Your response should give back each record exactly, word for word.

* Data extract

---

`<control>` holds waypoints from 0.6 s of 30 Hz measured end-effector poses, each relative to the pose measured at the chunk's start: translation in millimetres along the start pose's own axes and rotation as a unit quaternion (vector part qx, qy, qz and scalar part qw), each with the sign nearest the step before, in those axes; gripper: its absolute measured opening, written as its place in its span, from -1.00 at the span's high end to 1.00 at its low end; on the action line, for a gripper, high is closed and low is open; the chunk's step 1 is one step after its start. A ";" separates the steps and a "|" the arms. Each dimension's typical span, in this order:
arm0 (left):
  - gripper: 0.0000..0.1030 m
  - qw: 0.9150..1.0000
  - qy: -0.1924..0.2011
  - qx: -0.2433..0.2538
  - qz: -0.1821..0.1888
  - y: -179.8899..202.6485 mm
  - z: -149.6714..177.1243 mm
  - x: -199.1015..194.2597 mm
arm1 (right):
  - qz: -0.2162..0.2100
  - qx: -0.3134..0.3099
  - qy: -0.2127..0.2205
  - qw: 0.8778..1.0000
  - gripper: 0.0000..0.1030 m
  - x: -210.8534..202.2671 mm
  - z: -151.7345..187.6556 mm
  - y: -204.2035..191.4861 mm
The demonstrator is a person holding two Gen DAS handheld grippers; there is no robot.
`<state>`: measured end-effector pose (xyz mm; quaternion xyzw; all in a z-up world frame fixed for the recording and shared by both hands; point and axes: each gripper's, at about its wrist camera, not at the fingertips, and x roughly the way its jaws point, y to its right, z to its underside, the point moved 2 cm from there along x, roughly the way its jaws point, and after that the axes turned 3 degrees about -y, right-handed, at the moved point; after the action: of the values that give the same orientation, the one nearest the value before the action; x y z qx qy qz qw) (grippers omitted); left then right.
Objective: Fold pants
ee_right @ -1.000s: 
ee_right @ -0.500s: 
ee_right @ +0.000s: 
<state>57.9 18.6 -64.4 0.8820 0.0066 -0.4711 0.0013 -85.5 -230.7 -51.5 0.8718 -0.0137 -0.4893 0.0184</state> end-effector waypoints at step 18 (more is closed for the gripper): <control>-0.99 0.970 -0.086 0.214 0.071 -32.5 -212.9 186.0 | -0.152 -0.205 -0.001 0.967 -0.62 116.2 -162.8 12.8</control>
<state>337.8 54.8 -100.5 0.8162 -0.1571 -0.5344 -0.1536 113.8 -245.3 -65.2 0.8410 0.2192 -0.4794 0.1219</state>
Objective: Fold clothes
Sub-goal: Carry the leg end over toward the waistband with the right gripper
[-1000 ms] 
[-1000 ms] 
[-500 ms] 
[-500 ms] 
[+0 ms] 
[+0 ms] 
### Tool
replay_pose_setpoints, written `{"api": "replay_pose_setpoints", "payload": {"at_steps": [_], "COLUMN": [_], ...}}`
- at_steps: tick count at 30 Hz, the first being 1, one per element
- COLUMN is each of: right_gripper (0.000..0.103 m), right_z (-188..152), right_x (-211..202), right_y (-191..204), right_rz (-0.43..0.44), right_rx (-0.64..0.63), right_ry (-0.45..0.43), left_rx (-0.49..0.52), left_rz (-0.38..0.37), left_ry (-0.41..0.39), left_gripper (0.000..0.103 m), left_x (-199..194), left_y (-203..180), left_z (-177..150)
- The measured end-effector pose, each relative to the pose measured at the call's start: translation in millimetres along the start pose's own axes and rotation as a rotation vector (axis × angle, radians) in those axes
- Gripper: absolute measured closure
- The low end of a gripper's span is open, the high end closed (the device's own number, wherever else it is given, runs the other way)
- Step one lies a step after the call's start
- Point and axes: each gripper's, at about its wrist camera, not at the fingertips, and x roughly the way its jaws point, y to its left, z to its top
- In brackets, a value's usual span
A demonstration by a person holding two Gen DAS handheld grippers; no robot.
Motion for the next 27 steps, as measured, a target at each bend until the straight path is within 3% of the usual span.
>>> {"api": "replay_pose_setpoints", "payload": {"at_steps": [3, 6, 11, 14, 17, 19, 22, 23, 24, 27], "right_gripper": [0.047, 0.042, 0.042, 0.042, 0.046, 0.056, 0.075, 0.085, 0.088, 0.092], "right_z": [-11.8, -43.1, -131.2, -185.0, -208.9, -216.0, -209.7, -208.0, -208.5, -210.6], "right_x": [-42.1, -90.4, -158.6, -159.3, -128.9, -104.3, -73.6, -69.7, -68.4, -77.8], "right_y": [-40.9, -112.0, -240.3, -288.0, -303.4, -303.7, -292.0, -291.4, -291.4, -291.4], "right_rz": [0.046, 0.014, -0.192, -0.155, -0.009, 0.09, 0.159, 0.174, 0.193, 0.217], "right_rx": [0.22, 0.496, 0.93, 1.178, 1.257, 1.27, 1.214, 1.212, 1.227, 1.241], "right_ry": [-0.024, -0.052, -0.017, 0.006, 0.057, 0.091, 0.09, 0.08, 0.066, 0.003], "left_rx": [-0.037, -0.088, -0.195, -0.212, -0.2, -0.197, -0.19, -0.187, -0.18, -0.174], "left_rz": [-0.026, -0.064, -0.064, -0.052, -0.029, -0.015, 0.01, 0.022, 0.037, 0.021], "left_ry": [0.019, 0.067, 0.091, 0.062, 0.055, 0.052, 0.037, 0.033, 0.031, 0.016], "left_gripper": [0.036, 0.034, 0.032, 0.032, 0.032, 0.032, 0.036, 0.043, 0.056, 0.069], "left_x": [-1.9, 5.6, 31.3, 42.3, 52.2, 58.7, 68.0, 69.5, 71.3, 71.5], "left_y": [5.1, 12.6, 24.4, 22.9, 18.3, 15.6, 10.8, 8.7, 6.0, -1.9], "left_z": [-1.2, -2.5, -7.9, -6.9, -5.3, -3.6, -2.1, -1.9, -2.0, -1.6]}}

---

* Result of this exercise
`<control>` holds waypoints from 0.6 s of 30 Hz measured end-effector poses, each relative to the pose measured at the chunk's start: translation in millimetres along the start pose's own axes and rotation as a unit quaternion (vector part qx, qy, qz and scalar part qw), each with the sign nearest the step before, in those axes; gripper: its absolute measured opening, written as its place in its span, from -1.00 at the span's high end to 1.00 at its low end; on the action line, for a gripper, high is closed and low is open; the chunk's step 1 is one step after its start. A ";" separates the steps and a "|" the arms. Each dimension's typical span, in this order:
arm0 (left):
  - gripper: 0.0000..0.1030 m
  - qw: 0.9150..1.0000
  - qy: -0.1924..0.2011
  - qx: -0.2433..0.2538
  - qz: -0.1821..0.1888
  - y: -179.8899..202.6485 mm
  - z: -149.6714..177.1243 mm
  - x: -199.1015..194.2597 mm
arm1 (right):
  - qz: -0.2162..0.2100
  - qx: -0.3134..0.3099
  - qy: -0.2127..0.2205
  - qw: 0.8778..1.0000
  - gripper: 0.0000..0.1030 m
  - x: -210.8534..202.2671 mm
  - z: -151.7345..187.6556 mm
  - y: -204.2035..191.4861 mm
The demonstrator is a person holding two Gen DAS handheld grippers; there is no robot.
`<state>`: measured end-effector pose (xyz mm; quaternion xyzw; all in a z-up world frame fixed for the recording and shared by both hands; point and axes: each gripper's, at about its wrist camera, not at the fingertips, and x roughly the way its jaws point, y to its right, z to its underside, the point moved 2 cm from there along x, roughly the way its jaws point, and after that the axes turned 3 degrees about -y, right-handed, at the moved point; after the action: of the values that give the same orientation, the one nearest the value before the action; x y z qx qy qz qw) (grippers omitted); left then right.
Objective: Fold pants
ee_right @ -1.000s: 
ee_right @ -0.500s: 
ee_right @ +0.000s: 
<state>57.9 18.6 -64.4 0.8820 0.0066 -0.4711 0.0013 -85.5 -230.7 -51.5 0.8718 -0.0137 -0.4893 0.0184</state> end-effector waypoints at step 18 (more is closed for the gripper): <control>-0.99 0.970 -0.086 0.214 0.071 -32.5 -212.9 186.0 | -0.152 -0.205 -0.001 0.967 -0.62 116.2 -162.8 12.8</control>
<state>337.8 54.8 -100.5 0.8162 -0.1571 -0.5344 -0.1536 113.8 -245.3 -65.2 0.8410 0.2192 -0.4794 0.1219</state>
Objective: Fold clothes
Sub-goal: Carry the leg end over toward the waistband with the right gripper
[-1000 ms] 
[-1000 ms] 
[-500 ms] 
[-500 ms] 
[+0 ms] 
[+0 ms] 
### Tool
replay_pose_setpoints, written `{"api": "replay_pose_setpoints", "payload": {"at_steps": [_], "COLUMN": [_], ...}}`
- at_steps: tick count at 30 Hz, the first being 1, one per element
- COLUMN is each of: right_gripper (0.000..0.103 m), right_z (-188..152), right_x (-211..202), right_y (-191..204), right_rz (-0.43..0.44), right_rx (-0.64..0.63), right_ry (-0.45..0.43), left_rx (-0.49..0.52), left_rz (-0.38..0.37), left_ry (-0.41..0.39), left_gripper (0.000..0.103 m), left_x (-199..194), left_y (-203..180), left_z (-177..150)
- The measured end-effector pose, each relative to the pose measured at the call's start: translation in millimetres along the start pose's own axes and rotation as a rotation vector (axis × angle, radians) in those axes
- Gripper: absolute measured closure
- The low end of a gripper's span is open, the high end closed (the device's own number, wherever else it is given, runs the other way)
- Step one lies a step after the call's start
- Point and axes: each gripper's, at about its wrist camera, not at the fingertips, and x roughly the way its jaws point, y to its left, z to its top
- In brackets, a value's usual span
A demonstration by a person holding two Gen DAS handheld grippers; no robot.
Motion for the next 27 steps, as measured, a target at each bend until the straight path is within 3% of the usual span.
>>> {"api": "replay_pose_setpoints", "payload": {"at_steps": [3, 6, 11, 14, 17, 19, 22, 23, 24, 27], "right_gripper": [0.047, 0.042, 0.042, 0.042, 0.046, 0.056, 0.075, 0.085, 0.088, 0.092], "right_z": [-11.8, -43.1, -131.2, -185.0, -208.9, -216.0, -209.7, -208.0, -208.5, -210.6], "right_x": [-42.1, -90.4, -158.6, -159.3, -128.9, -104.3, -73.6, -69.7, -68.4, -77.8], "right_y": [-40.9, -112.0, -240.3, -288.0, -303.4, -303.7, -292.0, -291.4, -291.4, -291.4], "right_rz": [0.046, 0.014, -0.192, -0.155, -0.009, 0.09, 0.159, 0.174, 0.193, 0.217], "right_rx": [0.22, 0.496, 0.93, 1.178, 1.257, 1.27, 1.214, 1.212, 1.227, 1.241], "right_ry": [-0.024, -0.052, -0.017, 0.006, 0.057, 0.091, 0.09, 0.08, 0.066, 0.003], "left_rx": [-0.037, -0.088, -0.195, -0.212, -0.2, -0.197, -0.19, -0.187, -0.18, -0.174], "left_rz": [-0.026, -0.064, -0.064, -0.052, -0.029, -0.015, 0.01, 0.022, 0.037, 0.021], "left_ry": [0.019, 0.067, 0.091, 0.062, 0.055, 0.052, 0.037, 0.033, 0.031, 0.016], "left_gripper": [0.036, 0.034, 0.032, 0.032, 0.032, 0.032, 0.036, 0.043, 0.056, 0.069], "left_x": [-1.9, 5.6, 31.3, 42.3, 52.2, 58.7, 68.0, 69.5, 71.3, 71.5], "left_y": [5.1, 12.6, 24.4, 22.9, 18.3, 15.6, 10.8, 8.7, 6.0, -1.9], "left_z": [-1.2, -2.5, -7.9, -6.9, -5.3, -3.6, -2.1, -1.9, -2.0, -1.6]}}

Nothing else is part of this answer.